PURPOSE: Reconstruction of complex cranial defects presents numerous challenges, especially when combined with radiation therapy (RT). As such, the goal of this study was to investigate whether pre- or postoperative RT increases the risk of complications in the setting of cranioplasty (CP) with customized cranial implants.
MATERIALS AND METHODS: A retrospective cohort study was performed on our Institutional Review Board–approved database spanning January 2012 to March 2018.1 All CPs performed by the senior author (C.R.G.) were included. Variables abstracted from patient records include demographic data, medical/surgical history, intraoperative data, and postoperative history. Further analyses were performed on “primary” CPs (defined as no prior CP attempts to correct their index cranial defects). “Revision” CPs (defined as having prior CP reconstruction performed by either the senior author/different surgeon) were excluded. The primary outcome was complication incidence in patients who underwent pre- or postoperative RT. Complications were categorized as major or minor. “Major” required reoperation, whereas “minor” was self-limiting. Recurrences of the indication for index craniotomy/craniectomy were not considered CP-related complications. Complication rates were further assessed by implant material. Standard descriptive analyses were performed. Chi-square tests were used to examine for significant differences across categorical variables, with significance set at P < 0.05.

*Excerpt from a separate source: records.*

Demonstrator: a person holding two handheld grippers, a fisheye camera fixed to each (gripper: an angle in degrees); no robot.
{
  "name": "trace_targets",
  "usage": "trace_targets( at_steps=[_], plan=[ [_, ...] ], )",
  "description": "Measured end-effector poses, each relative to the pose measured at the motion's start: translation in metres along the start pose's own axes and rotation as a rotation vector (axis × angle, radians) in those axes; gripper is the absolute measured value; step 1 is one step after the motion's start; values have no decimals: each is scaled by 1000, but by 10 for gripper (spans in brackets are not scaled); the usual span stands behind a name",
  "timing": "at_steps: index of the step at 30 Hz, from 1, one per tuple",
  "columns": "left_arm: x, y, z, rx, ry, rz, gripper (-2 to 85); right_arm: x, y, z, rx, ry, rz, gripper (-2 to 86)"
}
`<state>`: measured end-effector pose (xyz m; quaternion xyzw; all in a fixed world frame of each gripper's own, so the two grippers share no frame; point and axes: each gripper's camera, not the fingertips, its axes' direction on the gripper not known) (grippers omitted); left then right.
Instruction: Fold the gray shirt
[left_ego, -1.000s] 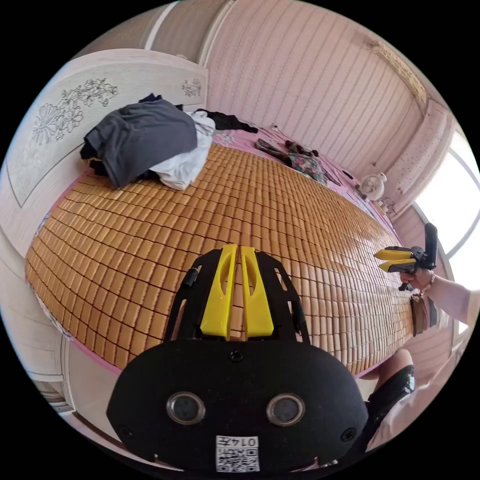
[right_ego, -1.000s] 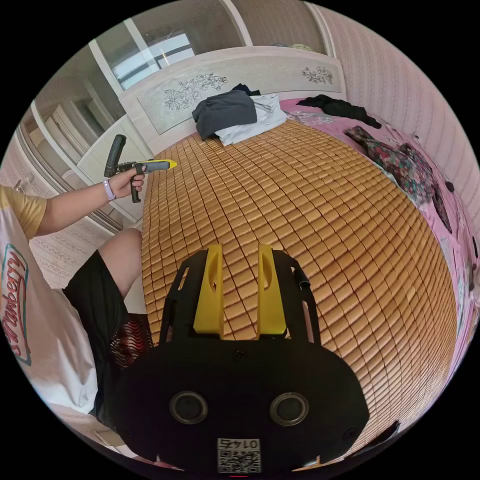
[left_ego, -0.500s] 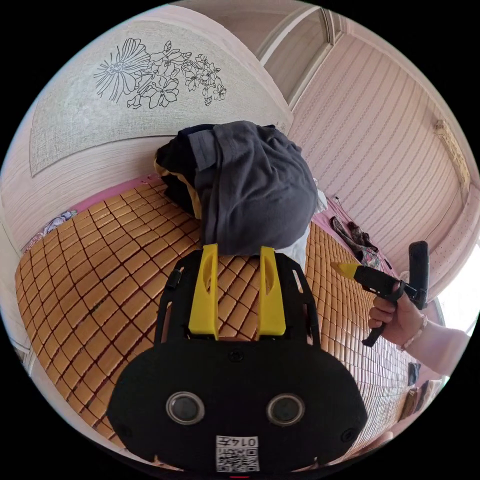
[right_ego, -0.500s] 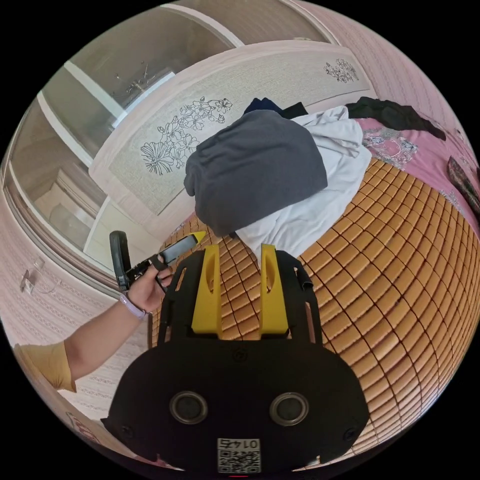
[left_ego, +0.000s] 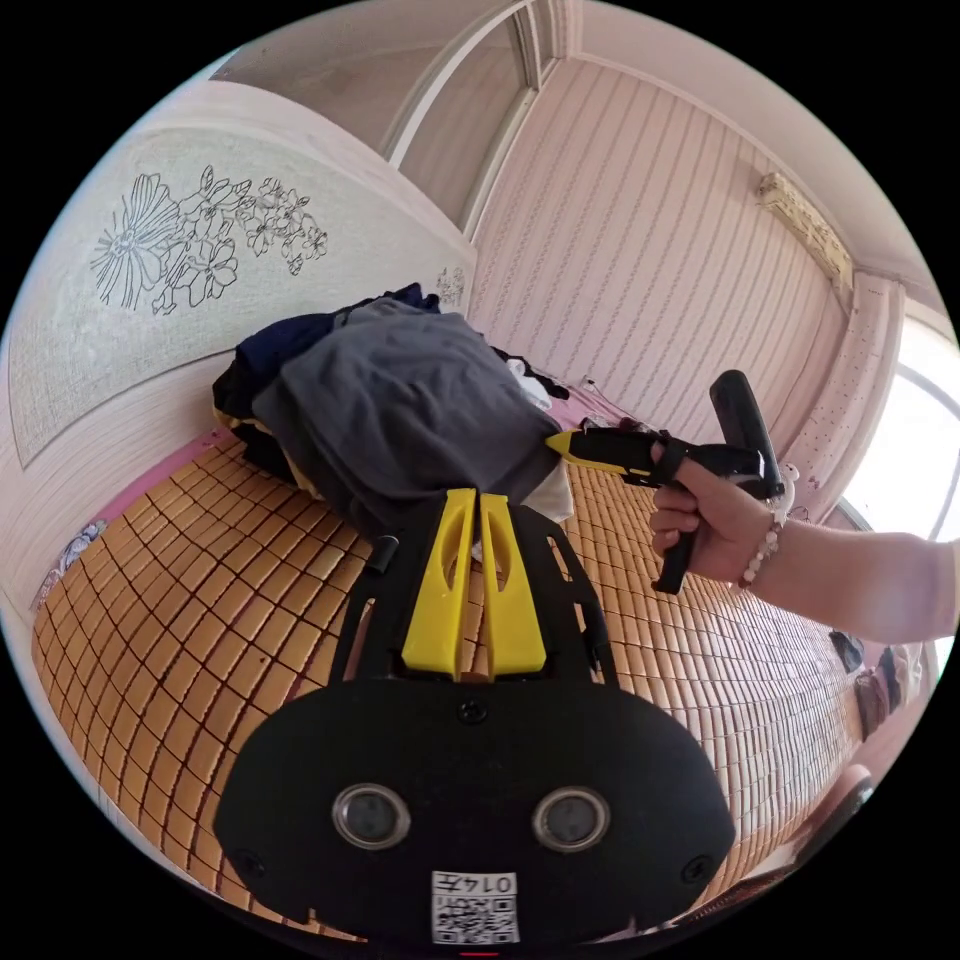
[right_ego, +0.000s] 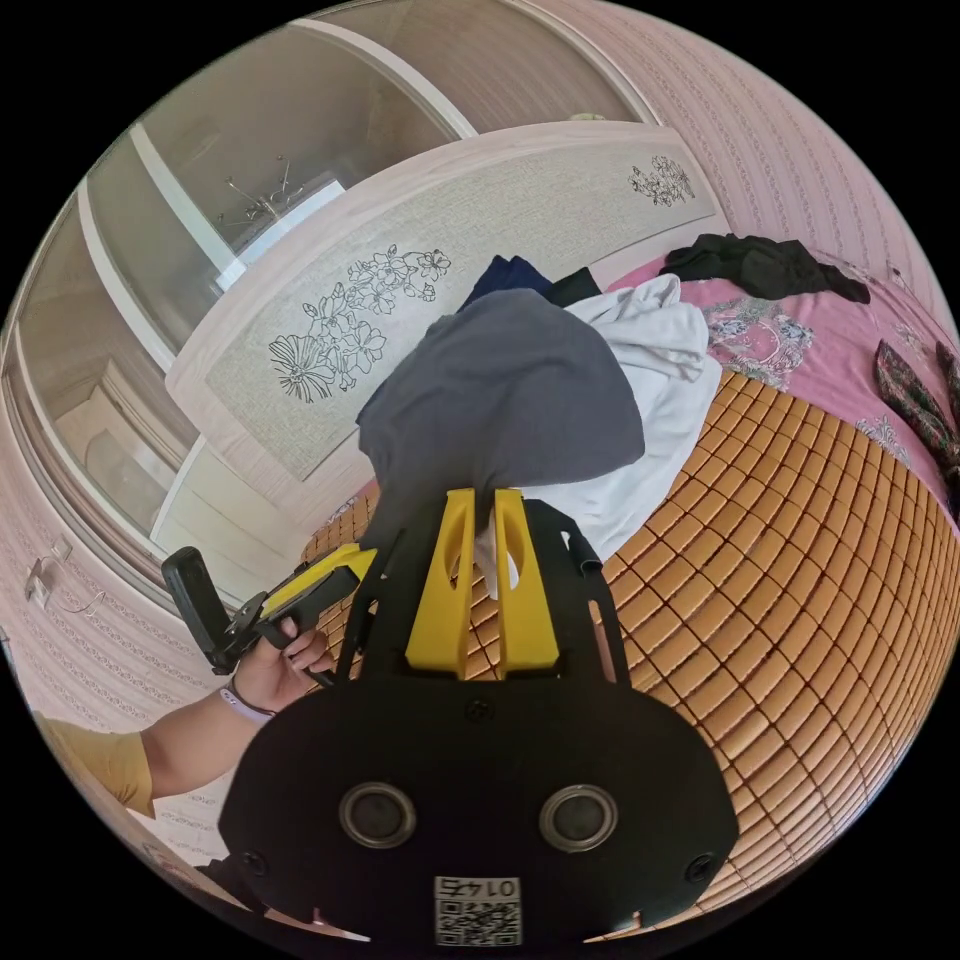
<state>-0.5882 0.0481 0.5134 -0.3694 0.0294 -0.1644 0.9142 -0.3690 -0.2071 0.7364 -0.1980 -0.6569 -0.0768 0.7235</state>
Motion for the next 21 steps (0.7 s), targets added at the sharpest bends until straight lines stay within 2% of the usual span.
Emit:
trace_targets(
  at_steps=[5,8,13,15,18,21],
  plan=[
    [98,16,-51,-23,171,174,-6,-3,55,-81,-74,46,-88,18],
    [161,53,-75,-79,317,157,-7,0,133,-128,-192,140,-115,25],
    [242,135,-85,-306,483,36,-6,23,312,-186,-323,217,160,47],
    [261,165,-98,-380,548,-33,-5,28,353,-195,-340,250,258,55],
    [289,176,-128,-408,587,64,-4,30,372,-204,-343,244,290,65],
    [313,186,-146,-453,661,100,9,27,365,-219,-238,286,320,76]
  ],
)
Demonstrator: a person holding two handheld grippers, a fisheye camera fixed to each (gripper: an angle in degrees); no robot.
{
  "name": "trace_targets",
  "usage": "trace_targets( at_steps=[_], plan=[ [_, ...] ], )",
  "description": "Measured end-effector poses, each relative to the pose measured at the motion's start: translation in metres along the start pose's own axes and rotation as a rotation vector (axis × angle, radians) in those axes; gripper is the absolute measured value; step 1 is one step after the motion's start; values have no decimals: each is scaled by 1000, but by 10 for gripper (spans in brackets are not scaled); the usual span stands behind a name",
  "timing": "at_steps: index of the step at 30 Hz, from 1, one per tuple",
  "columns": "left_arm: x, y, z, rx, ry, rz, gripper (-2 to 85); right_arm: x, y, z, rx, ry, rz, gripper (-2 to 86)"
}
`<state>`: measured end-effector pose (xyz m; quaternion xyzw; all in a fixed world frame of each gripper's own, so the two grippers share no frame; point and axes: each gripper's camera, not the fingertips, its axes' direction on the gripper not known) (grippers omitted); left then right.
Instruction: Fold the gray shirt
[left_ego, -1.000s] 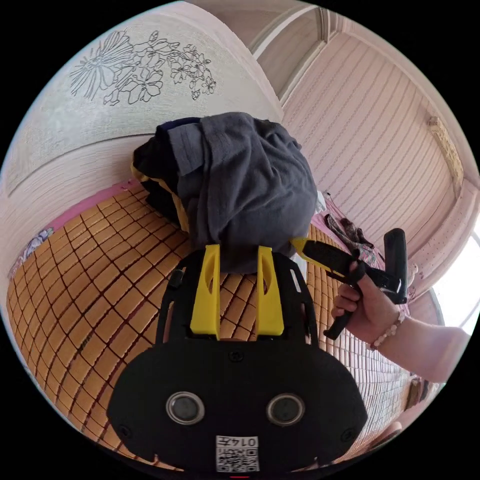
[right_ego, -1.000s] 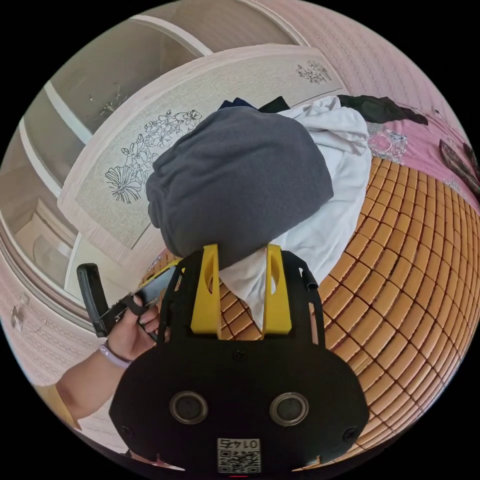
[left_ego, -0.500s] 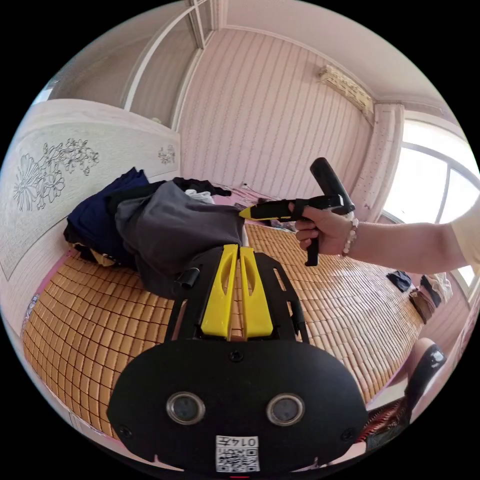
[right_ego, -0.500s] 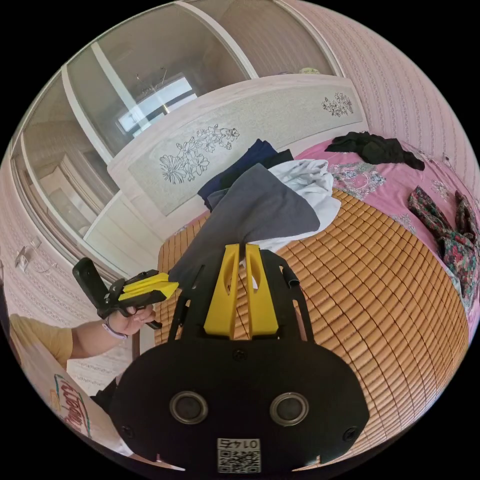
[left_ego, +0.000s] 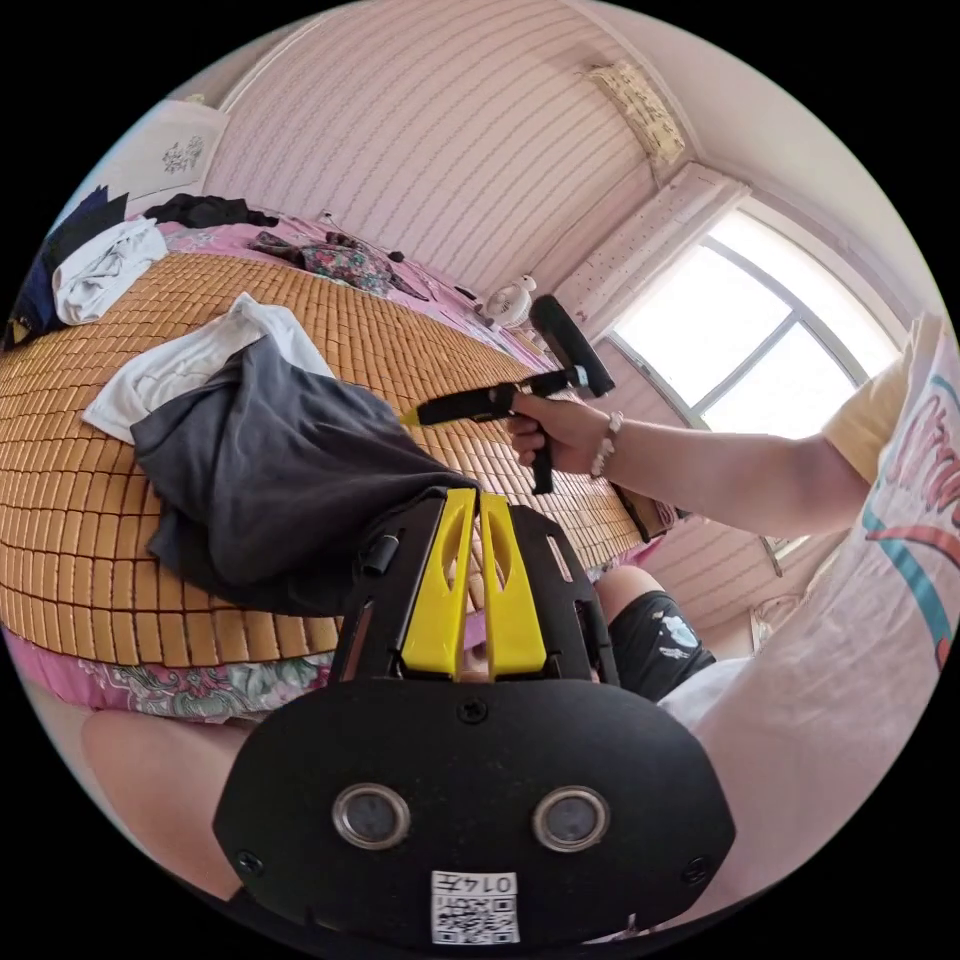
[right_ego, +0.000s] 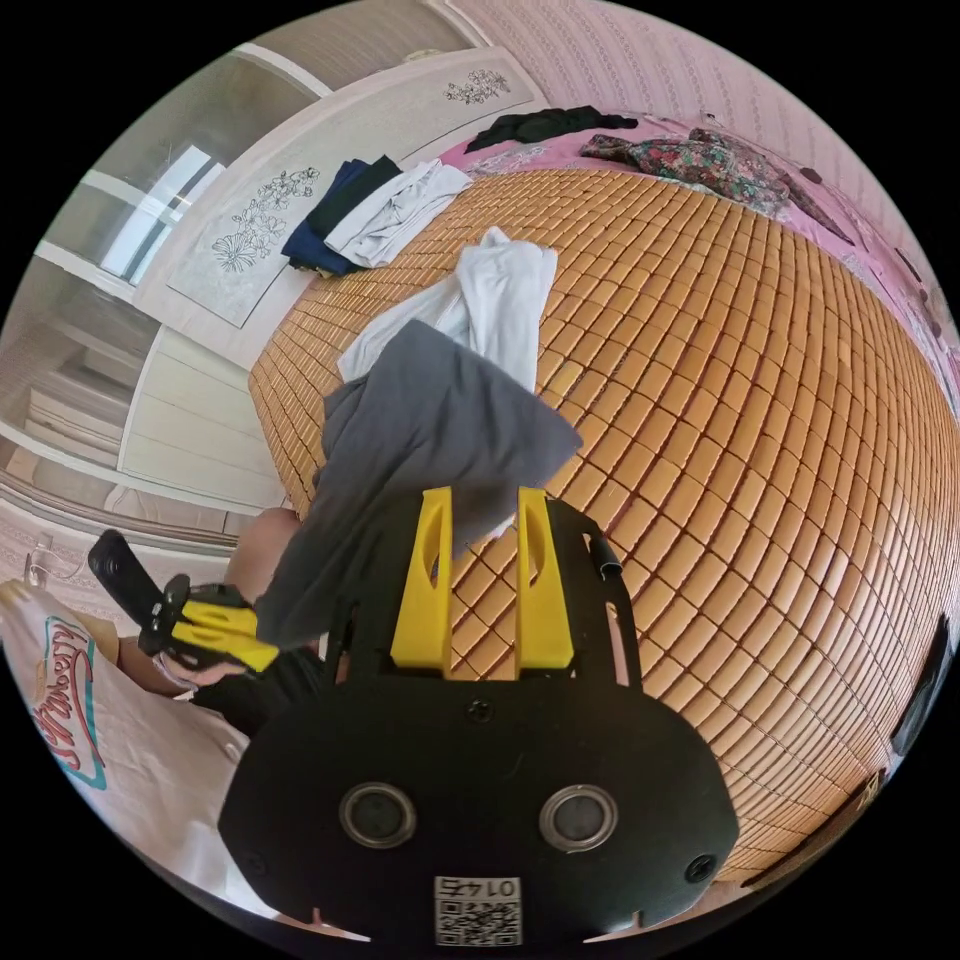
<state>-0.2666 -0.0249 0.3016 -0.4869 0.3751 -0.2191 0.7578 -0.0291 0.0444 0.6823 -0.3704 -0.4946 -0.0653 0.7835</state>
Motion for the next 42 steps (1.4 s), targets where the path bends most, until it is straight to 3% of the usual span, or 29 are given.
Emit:
trace_targets(
  at_steps=[5,10,15,21,23,25,28,34,36,38,42],
  plan=[
    [-22,-15,-20,7,42,-55,58,-10,-9,6,78,83,-41,95],
    [-117,-70,-73,184,-485,-84,93,-20,-76,64,24,136,-146,122],
    [-230,-122,-51,14,-491,-268,108,-15,-130,128,-88,72,-83,94],
    [-225,-140,-15,-211,-678,-179,59,-74,-153,148,-265,127,-443,21],
    [-222,-145,-17,-255,-678,-156,35,-101,-157,138,-237,130,-554,20],
    [-221,-149,-28,-231,-566,-157,12,-143,-168,114,-158,95,-667,19],
    [-203,-160,-63,-149,-646,-86,-4,-199,-182,69,-26,12,-782,18],
    [-171,-190,-193,289,-704,-59,-6,-296,-218,-20,326,-136,-868,65],
    [-171,-194,-239,444,-837,-125,-5,-317,-236,-29,411,-123,-841,86],
    [-186,-191,-260,466,-902,-207,-4,-329,-258,-19,355,-62,-751,106],
    [-231,-146,-258,399,-736,-395,-1,-306,-243,29,65,-46,-783,117]
  ],
)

RESULTS: Two hundred twenty-seven primary CPs were performed between January 2012 and March 2018. Eighteen patients underwent pre-RT, and 11 underwent post-RT. Mean age was 50 years (SD ± 16.3; range, 17–92 years). Of the 199 patients who did not undergo radiation, 23 (12%) had major complications. Of the 18 pre-RT patients, 3 (17%) had major complications. Two patients had tumor recurrence requiring further surgery. None of the 10 post-RT patients had complication; 2 had tumor recurrence requiring additional surgery. There was no statistically significant difference among the groups (P > 0.05). Across all groups, most patients underwent CP reconstruction with solid, prefabricated poly(methyl methacrylate) (no liquid mixing intraoperative). The use of autologous bone compared to synthetic implants did not result in statistically significant differences in complications in any of the groups.
CONCLUSIONS: In this study, neither pre-RT nor post-RT significantly increase the risk of major complications in primary CP. We hypothesize that our patient-specific algorithm for choosing solid implants over titanium mesh, combined with various neuroplastic surgery techniques such as scalp augmentation with fascia,2 contribute to these findings. Further studies are needed to determine whether this holds true in revision surgeries.
1. Wolff A, Santiago GF, Belzberg M, et al. Adult cranioplasty reconstruction with customized cranial implants: preferred technique, timing, and biomaterials. J Craniofac Surg. 2018;29:887–894.
2. Wolff A, Santiago G, Weingart J, et al. Introducing the rectus fascia scalp augmentation technique: a new method for improving scalp durability in cranioplasty reconstruction. J Craniofac Surg. 2018;29:1733–1736.